§ **What you need to do**
Your answer should hold the data exactly as given, minus any picture.

§ **Data block**
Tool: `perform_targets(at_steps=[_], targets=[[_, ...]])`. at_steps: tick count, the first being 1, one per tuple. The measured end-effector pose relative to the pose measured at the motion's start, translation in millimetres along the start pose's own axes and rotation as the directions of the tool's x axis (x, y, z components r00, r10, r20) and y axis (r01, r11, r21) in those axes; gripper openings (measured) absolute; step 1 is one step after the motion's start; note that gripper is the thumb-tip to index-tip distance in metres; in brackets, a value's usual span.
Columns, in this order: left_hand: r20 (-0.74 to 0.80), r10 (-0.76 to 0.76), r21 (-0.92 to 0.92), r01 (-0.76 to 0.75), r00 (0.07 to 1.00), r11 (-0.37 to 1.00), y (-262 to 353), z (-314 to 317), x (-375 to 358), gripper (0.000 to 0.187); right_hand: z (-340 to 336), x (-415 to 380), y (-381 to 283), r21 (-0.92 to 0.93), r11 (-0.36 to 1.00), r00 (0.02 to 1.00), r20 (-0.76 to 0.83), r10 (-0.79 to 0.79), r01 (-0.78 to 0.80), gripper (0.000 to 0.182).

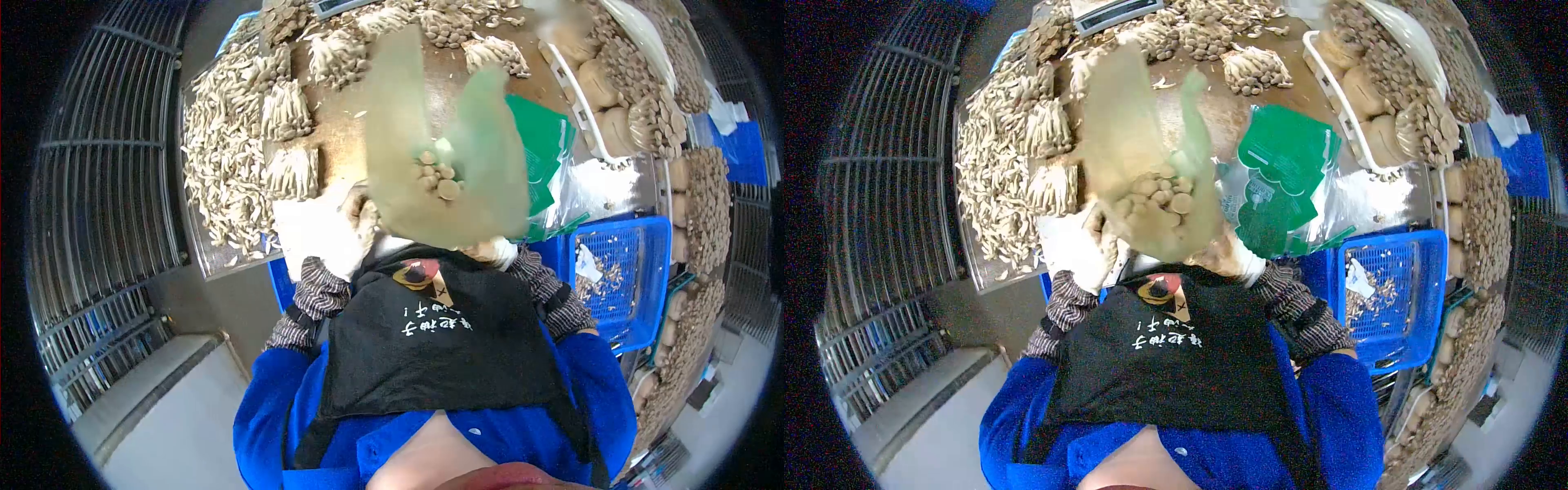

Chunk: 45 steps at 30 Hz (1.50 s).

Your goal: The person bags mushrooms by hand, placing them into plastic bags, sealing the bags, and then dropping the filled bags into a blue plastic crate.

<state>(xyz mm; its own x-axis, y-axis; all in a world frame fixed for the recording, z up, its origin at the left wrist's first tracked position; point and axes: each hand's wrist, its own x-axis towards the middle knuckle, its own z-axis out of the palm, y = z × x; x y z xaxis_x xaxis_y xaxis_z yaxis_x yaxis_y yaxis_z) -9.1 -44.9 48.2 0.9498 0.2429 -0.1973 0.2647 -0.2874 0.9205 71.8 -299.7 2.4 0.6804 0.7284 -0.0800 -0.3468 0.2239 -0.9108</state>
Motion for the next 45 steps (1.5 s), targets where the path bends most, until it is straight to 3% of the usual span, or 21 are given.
perform_targets(at_steps=[2, 6, 7, 8, 10, 16, 18, 19, 20, 22, 27, 30, 32, 33, 35, 38, 39, 40, 43, 44, 45], targets=[[-0.044, 0.322, 0.139, -0.314, 0.946, 0.939, -12.8, 10.3, 8.0, 0.030, -2.7, 0.0, -3.2, 0.018, 0.999, 0.998, -0.050, 0.035, -0.034, 0.087], [-0.096, 0.312, 0.017, -0.312, 0.945, 0.950, -22.6, 12.6, 12.4, 0.035, -7.0, 6.4, -16.8, -0.016, 0.999, 0.994, -0.103, 0.046, -0.048, 0.084], [-0.160, 0.422, -0.055, -0.435, 0.892, 0.899, -22.9, 14.1, 12.6, 0.033, -6.9, 9.7, -16.8, -0.030, 0.998, 0.993, -0.107, 0.047, -0.050, 0.084], [-0.175, 0.417, -0.052, -0.431, 0.892, 0.901, -17.4, 10.6, 13.3, 0.033, -4.9, 8.4, -19.3, -0.053, 0.998, 0.993, -0.118, 0.031, -0.037, 0.083], [-0.102, 0.605, 0.110, -0.596, 0.789, 0.795, -2.4, 2.1, 13.7, 0.028, -6.2, 12.0, -19.6, -0.080, 0.996, 0.991, -0.129, 0.023, -0.034, 0.082], [-0.100, 0.630, 0.100, -0.622, 0.770, 0.777, -4.2, 12.9, 14.2, 0.022, -9.4, 18.7, -19.1, -0.107, 0.994, 0.985, -0.172, -0.002, -0.016, 0.079], [-0.261, 0.629, -0.162, -0.675, 0.732, 0.719, -2.0, 26.6, 17.0, 0.028, -10.1, 26.1, -15.3, -0.064, 0.998, 0.979, -0.204, 0.004, -0.017, 0.079], [-0.231, 0.527, -0.219, -0.571, 0.818, 0.791, -8.2, 32.0, 17.4, 0.035, -8.3, 24.2, -13.2, -0.041, 0.999, 0.973, -0.231, 0.003, -0.013, 0.078], [-0.222, 0.532, -0.225, -0.574, 0.817, 0.787, -14.4, 35.0, 18.9, 0.035, -8.9, 26.0, -11.0, -0.013, 1.000, 0.968, -0.252, 0.006, -0.010, 0.078], [-0.159, 0.366, -0.460, -0.396, 0.917, 0.795, -22.0, 37.0, 25.2, 0.034, -9.3, 32.8, -5.2, 0.038, 0.999, 0.962, -0.274, 0.014, -0.004, 0.078], [-0.025, 0.331, -0.467, -0.303, 0.943, 0.831, -38.3, 39.9, 13.1, 0.035, -2.3, 33.8, -4.1, 0.121, 0.992, 0.946, -0.317, 0.062, -0.025, 0.077], [0.014, 0.352, -0.451, -0.309, 0.936, 0.838, -48.5, 41.6, -1.7, 0.033, 10.0, 23.1, -24.5, -0.130, 0.989, 0.987, -0.131, -0.089, 0.072, 0.076], [-0.012, 0.425, -0.349, -0.403, 0.905, 0.846, -52.8, 37.7, 1.9, 0.017, -3.6, 11.1, -16.3, -0.189, 0.980, 0.994, -0.094, 0.048, -0.065, 0.077], [-0.020, 0.416, -0.351, -0.396, 0.909, 0.848, -53.0, 33.2, 1.6, 0.017, 3.7, 7.2, -18.7, -0.093, 0.979, 0.968, -0.193, 0.159, -0.180, 0.078], [-0.155, 0.537, -0.009, -0.545, 0.829, 0.838, -51.5, 21.3, 1.7, 0.019, -7.5, 6.5, -5.7, 0.007, 0.959, 0.921, -0.275, 0.274, -0.283, 0.078], [-0.152, 0.524, 0.136, -0.508, 0.838, 0.851, -52.4, 12.1, -4.3, 0.022, -84.2, 14.7, 70.8, 0.322, 0.758, 0.723, -0.247, 0.645, -0.567, 0.081], [-0.136, 0.535, 0.139, -0.519, 0.834, 0.844, -49.3, 12.7, -3.2, 0.021, -48.0, 10.3, 31.5, -0.341, 0.931, 0.990, -0.103, 0.098, -0.128, 0.068], [-0.137, 0.533, 0.139, -0.516, 0.835, 0.845, -44.9, 13.9, -2.5, 0.021, -49.8, 10.2, 34.6, -0.341, 0.931, 0.990, -0.101, 0.101, -0.130, 0.068], [-0.161, 0.498, 0.093, -0.489, 0.852, 0.867, -35.6, 18.0, -1.4, 0.017, -62.9, 17.5, 44.5, 0.064, 0.978, 0.965, -0.163, 0.208, -0.200, 0.040], [-0.166, 0.503, 0.097, -0.494, 0.848, 0.864, -37.4, 15.4, -1.2, 0.017, -60.4, 19.0, 39.1, 0.060, 0.979, 0.967, -0.157, 0.202, -0.195, 0.040], [-0.152, 0.518, 0.108, -0.507, 0.842, 0.855, -41.6, 11.9, -4.0, 0.016, -49.7, 14.3, 26.3, -0.194, 0.960, 0.973, -0.153, 0.175, -0.203, 0.048]])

§ **Response box**
Tool: `perform_targets(at_steps=[_], targets=[[_, ...]])`. at_steps: tick count, the first being 1, one per tuple. The measured end-effector pose relative to the pose measured at the motion's start, translation in millimetres along the start pose's own axes and rotation as the directions of the tool's x axis (x, y, z components r00, r10, r20) and y axis (r01, r11, r21) in those axes; gripper openings (measured) absolute; step 1 is one step after the motion's start; note that gripper is the thumb-tip to index-tip distance in metres; in brackets, a value's usual span.
Columns, in this order: left_hand: r20 (-0.74 to 0.80), r10 (-0.76 to 0.76), r21 (-0.92 to 0.92), r01 (-0.76 to 0.75), r00 (0.07 to 1.00), r11 (-0.37 to 1.00), y (-262 to 353), z (-314 to 317), x (-375 to 358), gripper (0.000 to 0.187); right_hand: z (-340 to 336), x (-415 to 380), y (-381 to 283), r21 (-0.92 to 0.93), r11 (-0.36 to 1.00), r00 (0.02 to 1.00), r20 (-0.76 to 0.83), r10 (-0.79 to 0.79), r01 (-0.78 to 0.80), gripper (0.000 to 0.182).


Chunk: 45 steps at 30 Hz (1.50 s).

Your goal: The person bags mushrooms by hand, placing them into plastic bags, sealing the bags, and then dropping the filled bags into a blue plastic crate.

<state>(xyz mm; its own x-axis, y-axis; all in a world frame fixed for the recording, z up, its origin at the left wrist's first tracked position; point and axes: each hand's wrist, its own x-axis towards the middle knuckle, its own z-axis out of the palm, y = z × x; x y z xaxis_x xaxis_y xaxis_z yaxis_x yaxis_y yaxis_z) -9.1 -44.9 48.2 0.9498 0.2429 -0.1973 0.2647 -0.2874 0.9205 71.8 -299.7 2.4 0.6804 0.7284 -0.0800 -0.3468 0.2239 -0.9108</state>
Motion for the next 45 steps (1.5 s), targets where the path bends most, until it is straight to 3% of the usual span, or 21 are given.
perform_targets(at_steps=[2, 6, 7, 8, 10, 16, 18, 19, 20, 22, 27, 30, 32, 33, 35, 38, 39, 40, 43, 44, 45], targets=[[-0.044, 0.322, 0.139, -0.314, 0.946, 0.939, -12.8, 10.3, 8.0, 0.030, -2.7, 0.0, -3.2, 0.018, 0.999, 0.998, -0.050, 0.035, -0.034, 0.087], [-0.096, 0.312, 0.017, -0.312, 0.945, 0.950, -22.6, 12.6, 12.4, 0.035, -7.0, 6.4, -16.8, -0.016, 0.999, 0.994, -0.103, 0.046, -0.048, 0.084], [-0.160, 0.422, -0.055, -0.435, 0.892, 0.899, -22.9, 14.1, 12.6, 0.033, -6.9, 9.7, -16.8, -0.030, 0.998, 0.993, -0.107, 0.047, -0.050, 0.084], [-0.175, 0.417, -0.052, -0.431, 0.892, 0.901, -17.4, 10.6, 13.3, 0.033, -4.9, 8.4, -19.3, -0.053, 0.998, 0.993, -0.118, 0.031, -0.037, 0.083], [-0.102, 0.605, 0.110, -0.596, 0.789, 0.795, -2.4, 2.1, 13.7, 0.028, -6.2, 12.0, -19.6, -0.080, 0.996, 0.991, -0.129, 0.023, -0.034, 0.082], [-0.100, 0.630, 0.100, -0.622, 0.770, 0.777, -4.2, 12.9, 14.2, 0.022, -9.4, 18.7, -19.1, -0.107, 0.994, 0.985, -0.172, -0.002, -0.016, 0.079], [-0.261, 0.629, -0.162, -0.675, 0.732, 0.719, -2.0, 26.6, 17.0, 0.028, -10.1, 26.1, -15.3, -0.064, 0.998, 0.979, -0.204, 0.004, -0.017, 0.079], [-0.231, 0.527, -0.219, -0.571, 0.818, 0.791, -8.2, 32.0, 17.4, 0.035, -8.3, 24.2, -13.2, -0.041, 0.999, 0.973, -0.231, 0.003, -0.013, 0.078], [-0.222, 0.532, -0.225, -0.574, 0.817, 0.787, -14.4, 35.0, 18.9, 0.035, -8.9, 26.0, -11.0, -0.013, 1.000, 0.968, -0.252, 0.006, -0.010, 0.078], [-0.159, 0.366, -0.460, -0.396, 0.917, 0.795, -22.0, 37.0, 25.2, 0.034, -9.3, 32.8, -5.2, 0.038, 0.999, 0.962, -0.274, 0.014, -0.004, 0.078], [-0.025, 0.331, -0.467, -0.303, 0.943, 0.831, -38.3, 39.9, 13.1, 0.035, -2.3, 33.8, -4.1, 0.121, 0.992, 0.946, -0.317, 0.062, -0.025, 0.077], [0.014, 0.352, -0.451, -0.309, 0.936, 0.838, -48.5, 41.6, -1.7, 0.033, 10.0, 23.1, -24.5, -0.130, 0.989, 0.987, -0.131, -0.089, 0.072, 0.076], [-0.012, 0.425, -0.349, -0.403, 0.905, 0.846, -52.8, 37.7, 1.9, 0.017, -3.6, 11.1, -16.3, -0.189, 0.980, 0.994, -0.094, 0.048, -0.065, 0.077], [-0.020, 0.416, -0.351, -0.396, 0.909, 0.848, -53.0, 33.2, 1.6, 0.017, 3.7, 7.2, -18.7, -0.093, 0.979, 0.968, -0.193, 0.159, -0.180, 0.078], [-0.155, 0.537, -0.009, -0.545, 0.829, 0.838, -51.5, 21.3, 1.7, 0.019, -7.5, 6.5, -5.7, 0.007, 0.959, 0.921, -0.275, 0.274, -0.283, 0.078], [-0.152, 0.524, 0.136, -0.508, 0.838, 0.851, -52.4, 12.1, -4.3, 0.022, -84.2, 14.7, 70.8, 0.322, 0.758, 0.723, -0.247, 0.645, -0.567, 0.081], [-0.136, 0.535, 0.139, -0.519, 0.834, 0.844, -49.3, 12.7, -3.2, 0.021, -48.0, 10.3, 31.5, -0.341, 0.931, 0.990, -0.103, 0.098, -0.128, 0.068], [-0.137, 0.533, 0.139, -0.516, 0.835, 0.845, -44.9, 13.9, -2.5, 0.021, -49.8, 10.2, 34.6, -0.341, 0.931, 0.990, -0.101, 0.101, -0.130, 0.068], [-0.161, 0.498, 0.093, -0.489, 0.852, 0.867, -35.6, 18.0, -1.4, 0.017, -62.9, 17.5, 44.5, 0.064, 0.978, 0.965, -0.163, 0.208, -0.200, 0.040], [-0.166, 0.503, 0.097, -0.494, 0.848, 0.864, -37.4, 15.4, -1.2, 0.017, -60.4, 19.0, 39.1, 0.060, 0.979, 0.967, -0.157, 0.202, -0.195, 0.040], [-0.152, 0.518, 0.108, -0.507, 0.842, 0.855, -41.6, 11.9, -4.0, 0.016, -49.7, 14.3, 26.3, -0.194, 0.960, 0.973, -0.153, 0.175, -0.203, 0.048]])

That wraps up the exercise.